# Importing Libraries used


In [1]:
from bs4 import BeautifulSoup
import requests
import pandas as pd
import re
from scholarly import scholarly 

# Collecting Names, Emails and DR-NTU URLs from DR-NTU


In [2]:
# URL of the webpage to scrape with full list of academic profiles up to 100 records
url = "https://dr.ntu.edu.sg/simple-search?query=&location=researcherprofiles&filter_field_1=school&filter_type_1=authority&filter_value_1=ou00030&crisID=&relationName=&sort_by=bi_sort_4_sort&order=asc&rpp=100&etal=0&start=0"

# Send an HTTP GET request to the URL
response = requests.get(url)

# Parse the HTML content with Beautiful Soup
soup = BeautifulSoup(response.content, 'html.parser')

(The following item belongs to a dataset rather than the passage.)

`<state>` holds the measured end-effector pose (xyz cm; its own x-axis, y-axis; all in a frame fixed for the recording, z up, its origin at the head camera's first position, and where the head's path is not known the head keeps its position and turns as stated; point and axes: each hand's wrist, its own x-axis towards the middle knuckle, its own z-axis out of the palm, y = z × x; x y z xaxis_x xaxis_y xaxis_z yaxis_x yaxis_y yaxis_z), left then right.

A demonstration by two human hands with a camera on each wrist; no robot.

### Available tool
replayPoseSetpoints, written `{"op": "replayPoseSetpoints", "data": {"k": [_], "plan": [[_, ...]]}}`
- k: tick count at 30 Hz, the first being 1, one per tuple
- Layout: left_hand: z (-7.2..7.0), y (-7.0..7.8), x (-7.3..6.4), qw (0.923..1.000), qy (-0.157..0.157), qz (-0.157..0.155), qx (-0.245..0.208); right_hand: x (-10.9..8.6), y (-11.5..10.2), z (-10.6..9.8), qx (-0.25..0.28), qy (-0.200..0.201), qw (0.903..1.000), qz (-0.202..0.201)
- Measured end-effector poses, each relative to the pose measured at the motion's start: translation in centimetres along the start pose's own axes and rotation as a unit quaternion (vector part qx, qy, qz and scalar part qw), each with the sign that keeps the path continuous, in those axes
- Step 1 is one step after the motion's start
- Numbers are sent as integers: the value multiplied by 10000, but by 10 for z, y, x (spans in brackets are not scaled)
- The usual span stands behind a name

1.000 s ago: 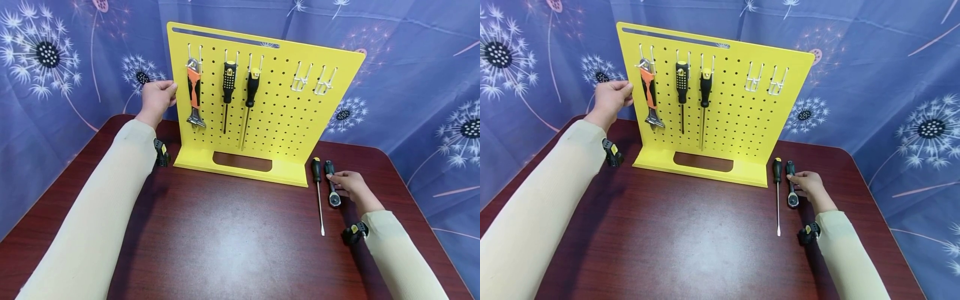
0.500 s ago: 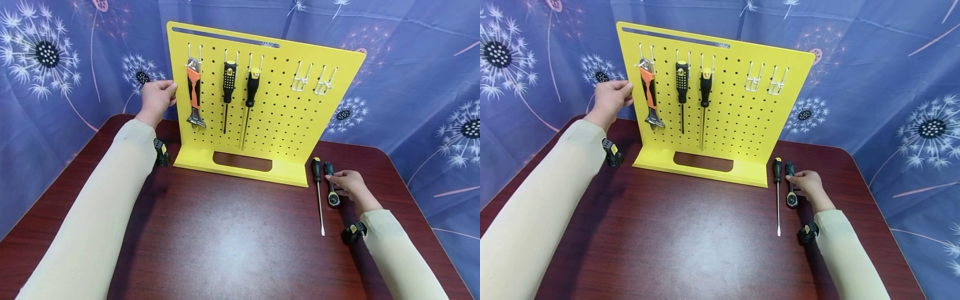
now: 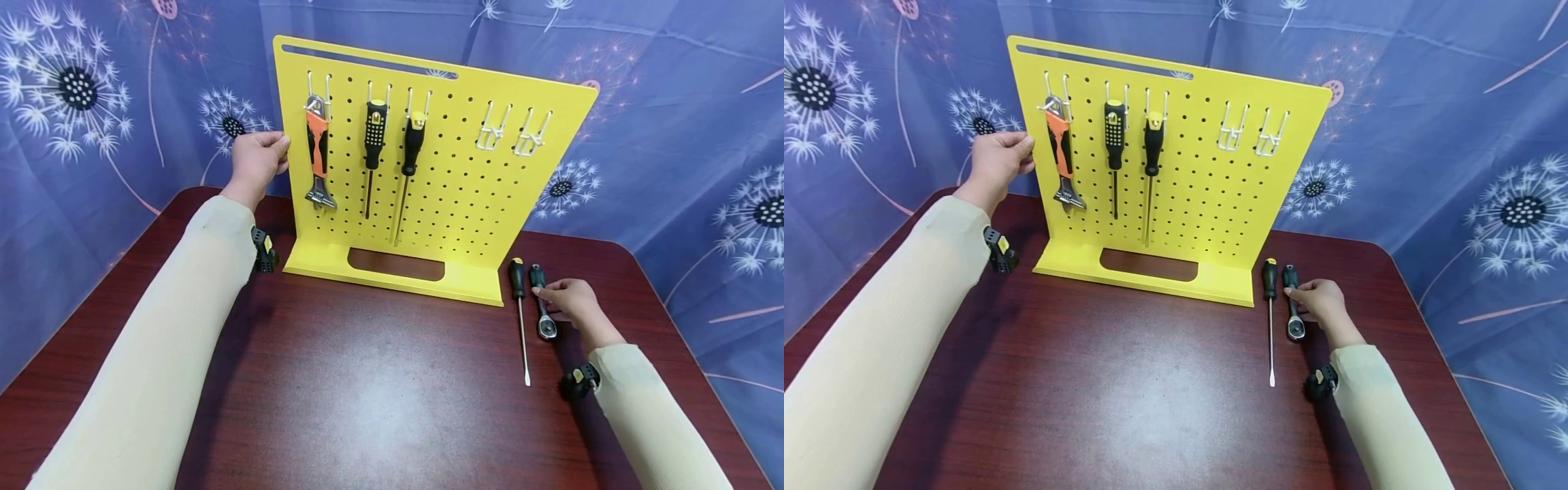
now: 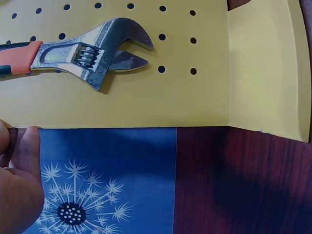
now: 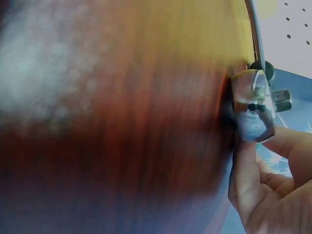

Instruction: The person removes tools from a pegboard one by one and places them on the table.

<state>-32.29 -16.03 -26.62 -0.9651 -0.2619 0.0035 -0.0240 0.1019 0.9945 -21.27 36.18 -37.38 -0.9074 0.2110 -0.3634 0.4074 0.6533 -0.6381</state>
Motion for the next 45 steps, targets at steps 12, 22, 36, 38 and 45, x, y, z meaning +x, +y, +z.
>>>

# Example: Find all academic profile links
academic_profiles = soup.find(class_='table table-hover').find_all('tr')

# Delete that header row
academic_profiles = academic_profiles[1:]

# Create Empty Lists
dr_ntu_urls = []
full_names = []
emails = []

# Loop through the academic profile links and extract data
for profile_link in academic_profiles:

    # From headers = "t1"
    t1_element = profile_link.find('td',{'headers':'t1'})
    profile_name = t1_element.text
    full_names.append(profile_name)

    profile_url = t1_element.find('a')['href']
    dr_ntu_urls.append('https://dr.ntu.edu.sg' + profile_url)

    # From headers = "t3"
    t3_element = profile_link.find('td',{'headers':'t3'})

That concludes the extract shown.